# bumblebee nuisance



## Windows (Feb 22, 2010)

frenchmexican said:


> I found a bumblebee nest I did not see it but I could see where they were going in, so I field the hole with spray foam now they are trying to get back in. I kiled a lot of them but they keep coming . What do I do to get rid of theme?


Bumblebees are solitary insects that don't live in nests.


----------



## nap (Dec 4, 2007)

from the easiest to find things from yet never sure how correct the info is; wikipedia:



> Bumblebees form colonies. These colonies are usually much less extensive than those of honey bees. This is due to a number of factors including: the small physical size of the nest cavity, a single female is responsible for the initial construction and reproduction that happens within the nest, and the restriction of the colony to a single season (in most species). Often, mature bumblebee nests will hold fewer than 50 individuals. Bumblebee nests may be found within tunnels in the ground made by other animals, or in tussock grass.

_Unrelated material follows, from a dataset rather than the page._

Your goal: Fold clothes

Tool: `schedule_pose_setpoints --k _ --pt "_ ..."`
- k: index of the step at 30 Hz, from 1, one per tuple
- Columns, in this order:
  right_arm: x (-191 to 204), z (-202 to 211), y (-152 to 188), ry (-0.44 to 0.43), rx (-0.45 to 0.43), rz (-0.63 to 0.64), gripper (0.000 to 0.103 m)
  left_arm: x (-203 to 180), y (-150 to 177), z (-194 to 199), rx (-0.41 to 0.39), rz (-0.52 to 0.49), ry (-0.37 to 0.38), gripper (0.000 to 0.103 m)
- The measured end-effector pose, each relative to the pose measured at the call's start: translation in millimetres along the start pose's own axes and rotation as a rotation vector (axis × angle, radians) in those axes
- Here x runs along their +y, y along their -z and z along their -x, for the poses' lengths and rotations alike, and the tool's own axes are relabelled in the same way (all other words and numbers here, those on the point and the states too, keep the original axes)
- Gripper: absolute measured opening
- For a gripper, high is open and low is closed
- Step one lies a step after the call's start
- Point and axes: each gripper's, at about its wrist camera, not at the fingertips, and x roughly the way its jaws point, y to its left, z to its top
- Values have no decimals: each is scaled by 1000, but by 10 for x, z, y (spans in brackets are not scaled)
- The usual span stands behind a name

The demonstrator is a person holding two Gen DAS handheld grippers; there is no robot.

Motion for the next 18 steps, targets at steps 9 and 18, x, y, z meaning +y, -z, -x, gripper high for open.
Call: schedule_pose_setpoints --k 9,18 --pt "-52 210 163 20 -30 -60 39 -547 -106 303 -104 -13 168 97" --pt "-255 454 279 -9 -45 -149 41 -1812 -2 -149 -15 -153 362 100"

if these critters are boring into your house, you might have carpenter bees rather than bumble bees. The body shapes can be very similar. Certain species coloration is similar. Not sure on size comparison. From most of the pics I have seen, the carpenter bee appears to be a bit smaller than a typical bumble bee.


----------



## Scuba_Dave (Jan 16, 2009)

Windows said:


> Bumblebees are solitary insects that don't live in nests.

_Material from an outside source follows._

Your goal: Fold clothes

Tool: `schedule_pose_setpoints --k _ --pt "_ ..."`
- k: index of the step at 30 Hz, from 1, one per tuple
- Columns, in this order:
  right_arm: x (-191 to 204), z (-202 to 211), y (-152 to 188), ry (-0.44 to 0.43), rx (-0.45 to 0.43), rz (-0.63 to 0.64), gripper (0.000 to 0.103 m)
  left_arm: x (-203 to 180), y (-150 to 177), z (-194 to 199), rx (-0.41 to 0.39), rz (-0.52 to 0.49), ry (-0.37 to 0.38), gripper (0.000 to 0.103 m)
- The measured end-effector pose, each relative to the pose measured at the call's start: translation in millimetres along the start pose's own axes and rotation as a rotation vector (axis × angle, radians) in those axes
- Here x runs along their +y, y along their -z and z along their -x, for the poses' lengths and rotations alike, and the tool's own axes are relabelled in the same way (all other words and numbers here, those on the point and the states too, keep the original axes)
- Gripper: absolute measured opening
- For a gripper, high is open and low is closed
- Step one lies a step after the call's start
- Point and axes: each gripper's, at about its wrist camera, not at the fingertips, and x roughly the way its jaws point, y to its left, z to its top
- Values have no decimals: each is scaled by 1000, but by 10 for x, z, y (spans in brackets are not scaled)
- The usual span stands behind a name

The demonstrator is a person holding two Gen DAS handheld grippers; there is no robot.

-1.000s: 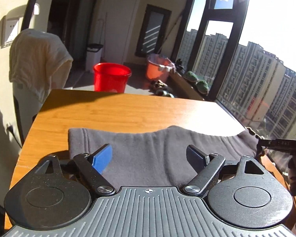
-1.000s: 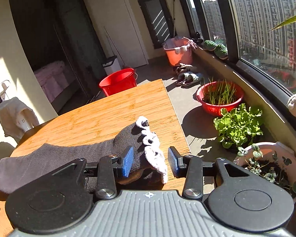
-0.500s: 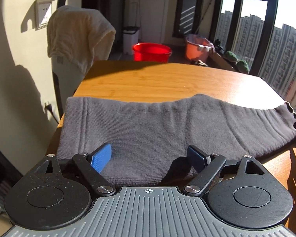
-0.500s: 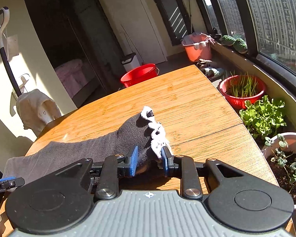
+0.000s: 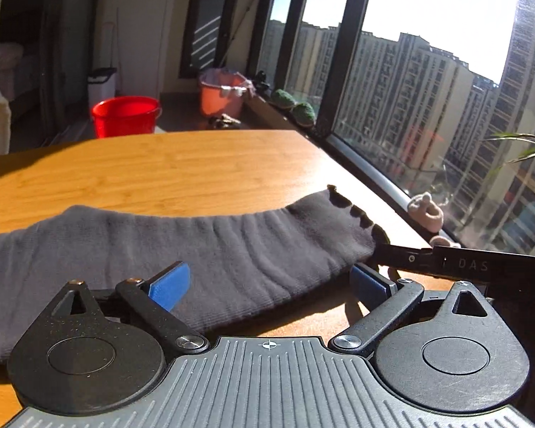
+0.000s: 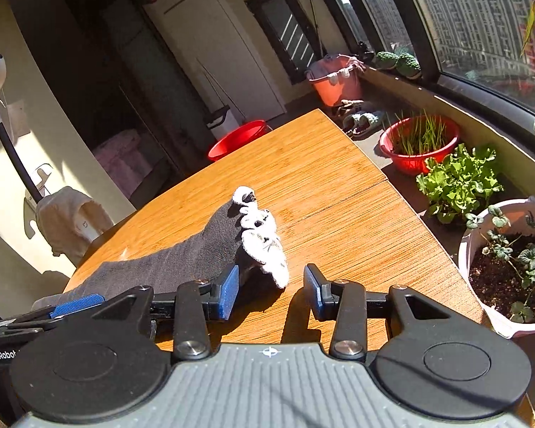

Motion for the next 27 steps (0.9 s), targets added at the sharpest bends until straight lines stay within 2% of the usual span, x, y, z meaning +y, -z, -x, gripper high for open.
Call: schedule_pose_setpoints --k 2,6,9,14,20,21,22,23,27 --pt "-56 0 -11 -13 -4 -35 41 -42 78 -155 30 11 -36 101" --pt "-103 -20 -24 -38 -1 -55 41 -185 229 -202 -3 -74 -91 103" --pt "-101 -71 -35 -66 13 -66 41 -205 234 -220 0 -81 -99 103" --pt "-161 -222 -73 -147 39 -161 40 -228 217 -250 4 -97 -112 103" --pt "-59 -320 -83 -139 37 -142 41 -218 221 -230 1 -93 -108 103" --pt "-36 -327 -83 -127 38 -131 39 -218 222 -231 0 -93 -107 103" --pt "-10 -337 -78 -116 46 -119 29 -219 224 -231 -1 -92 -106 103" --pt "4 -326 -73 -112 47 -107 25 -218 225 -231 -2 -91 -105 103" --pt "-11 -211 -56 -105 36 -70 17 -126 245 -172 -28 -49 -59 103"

Based on the nest in my last houses kitchen wall I have to disagree


----------



## PAbugman (Jun 29, 2010)

Carpenter bees are solitary bees,although they work on the same piece of wood in their individual holes giving the appearance of communal activity. Carpenter bees are spring time pests here in the northeast. Bumblee bees do make nests and seriously defend them.More aggressive than wasps. Late summer/early fall is nest building time, like now. Also make nests in ground and get very mad and aggressive when power eqpt. goes overtop.

I would continue treating the hole every evening and let them enter/exit as they wish. The residual from the spray/foam should eventually work. If it doesn't, then possibly they are going in deep and far from the opening. Bumblee bees do that. If that is the case, listen thru the drywall carefully to see if you can locate the nest. The entire house must be quiet. After locating, drill small holes and treat into. Again, it may take re-treatments. 

DO NOT BLOCK THEIR ENTRY/EXIT POINT UNTIL TOTAL CONTROL ACHIEVED.
If you do, they will chew their way into the living areas and you will have an emergency on your hands. Hope this helps.


----------



## mcgrathpest (Jun 27, 2010)

you need to get the nest out of the wall or dust or spray poisen in there to kill them all. The best thing is to remove the nest and then seal everything up


----------



## H. A. S. (Aug 18, 2010)

Remember finding bumblebee nests under hog feeders and waterers, go out after dark, douse the ground with gasoline, light a match.

One nest may have had up to 150-200 eggs. Looked more like straw covered cocoons.


----------



## PAbugman (Jun 29, 2010)

H.A.S.:
I remember news reports/statistics of people suffering life changing burns (if they survived), and drastically altering their own families lives forever by doing just what you claim. Your advice is so *bad*, I can't hardly believe that you are serious, but your advice is so *dangerous* that it needs a rebuttal, anyway.


----------



## H. A. S. (Aug 18, 2010)

Out on the farm, you can, and do, lots of dangerous things.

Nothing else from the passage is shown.